11th United States Ambassador to the Organisation for Economic Co-operation and Development
- In office August 2, 1993 – November 28, 1997
- President: Bill Clinton
- Preceded by: Alan Larson
- Succeeded by: Amy L. Bondurant

United States Deputy National Security Advisor
- In office January 20, 1977 – January 20, 1981
- President: Jimmy Carter
- Preceded by: William G. Hyland
- Succeeded by: James W. Nance

Personal details
- Born: August 21, 1938 (age 87) Chicago, Illinois, U.S.
- Party: Democratic
- Spouse: Chloe Aaron ​ ​(m. 1962; died 2020)​

= David L. Aaron =

American diplomat and writer (born 1938)

David Laurence Aaron (born August 21, 1938) is an American diplomat and writer who served in the Jimmy Carter and Bill Clinton administrations. He graduated from Occidental College with a BA, and from Princeton University with an MPA. He later received an honorary Ph.D. from Occidental College. He is currently director of the RAND Corporation's Center for Middle East Public Policy.

==Background and early career==
Aaron was born in Chicago, Illinois, United States. He entered the U.S. foreign service in 1962, where he served as a political and economic officer in Guayaquil, Ecuador. In 1964 he was assigned to the NATO desk at the Department of State. He subsequently served as a political officer to NATO where he worked on the Nuclear Planning Group and on the Non Proliferation Treaty.

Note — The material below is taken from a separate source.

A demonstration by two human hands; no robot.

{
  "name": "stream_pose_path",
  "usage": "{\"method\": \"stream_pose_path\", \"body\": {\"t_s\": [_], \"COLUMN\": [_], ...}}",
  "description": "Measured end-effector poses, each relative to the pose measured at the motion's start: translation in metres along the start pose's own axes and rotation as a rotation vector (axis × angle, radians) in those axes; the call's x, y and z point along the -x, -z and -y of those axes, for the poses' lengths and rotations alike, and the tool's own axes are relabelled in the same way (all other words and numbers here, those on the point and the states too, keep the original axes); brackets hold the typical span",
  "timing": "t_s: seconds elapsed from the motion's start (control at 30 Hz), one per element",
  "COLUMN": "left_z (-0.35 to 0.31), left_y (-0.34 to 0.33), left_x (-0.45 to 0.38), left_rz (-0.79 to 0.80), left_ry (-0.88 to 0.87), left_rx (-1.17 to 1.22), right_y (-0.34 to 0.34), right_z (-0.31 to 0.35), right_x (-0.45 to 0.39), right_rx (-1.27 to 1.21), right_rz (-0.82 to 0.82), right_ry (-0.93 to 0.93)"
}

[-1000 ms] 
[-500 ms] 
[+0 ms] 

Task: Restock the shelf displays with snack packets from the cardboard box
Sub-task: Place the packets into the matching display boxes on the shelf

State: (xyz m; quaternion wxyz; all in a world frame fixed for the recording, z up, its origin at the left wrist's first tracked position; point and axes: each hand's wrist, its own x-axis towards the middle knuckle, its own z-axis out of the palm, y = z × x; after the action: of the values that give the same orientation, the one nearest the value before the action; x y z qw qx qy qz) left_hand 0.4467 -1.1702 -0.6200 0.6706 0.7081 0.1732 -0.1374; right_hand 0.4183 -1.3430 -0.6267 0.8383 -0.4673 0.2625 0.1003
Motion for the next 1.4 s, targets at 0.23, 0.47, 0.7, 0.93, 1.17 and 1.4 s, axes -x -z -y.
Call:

He then joined the Arms Control and Disarmament Agency where he served as a member of the U.S. Delegation to the Strategic Arms Limitation Talks (SALT), during which Aaron was a key negotiator of an agreement with the Soviet Union to reduce the risk of nuclear weapon accidents. He was then recruited to serve on Henry Kissinger's National Security Council staff during the Nixon administration, from 1972 to 1974. During that time, Aaron drafted NSSM 242 on Nuclear Strategy, which came to be known as the Schlesinger Doctrine.

In 1974, on the recommendation of Zbigniew Brzezinski, Aaron became Senator Walter Mondale's legislative assistant. The following year, Aaron was task force leader of the Senate's Select Committee on Intelligence. He was the principal architect of the committee's recommendations. Aaron later followed Mondale to the Jimmy Carter Presidential campaign.

== Deputy National Security Advisor ==
In 1977, Aaron was asked by Brzezinski, who had been appointed the National Security Advisor, to become Deputy National Security Advisor in the administration of Jimmy Carter. Aaron was one of several former Kissinger aides appointed by Jimmy Carter to foreign policy and defense positions.

During his time at the White House, Aaron made a name for himself in foreign policy circles and was recognized as a rising star in the Democratic Party. Aaron was a special envoy to Africa, Latin America, China, Israel and Europe, and became a trusted envoy on Presidential missions. Shortly after Carter's inauguration, Aaron attended the Bilderberg Conference, in which he undertook lengthy private discussions with German Chancellor Helmut Schmidt. In Israel, Aaron worked with Moshe Dayan on the concept of "autonomy" for the Palestinians. This concept helped to open the door for the Camp David Agreements, which are understood to have structured peace between Egypt and Israel.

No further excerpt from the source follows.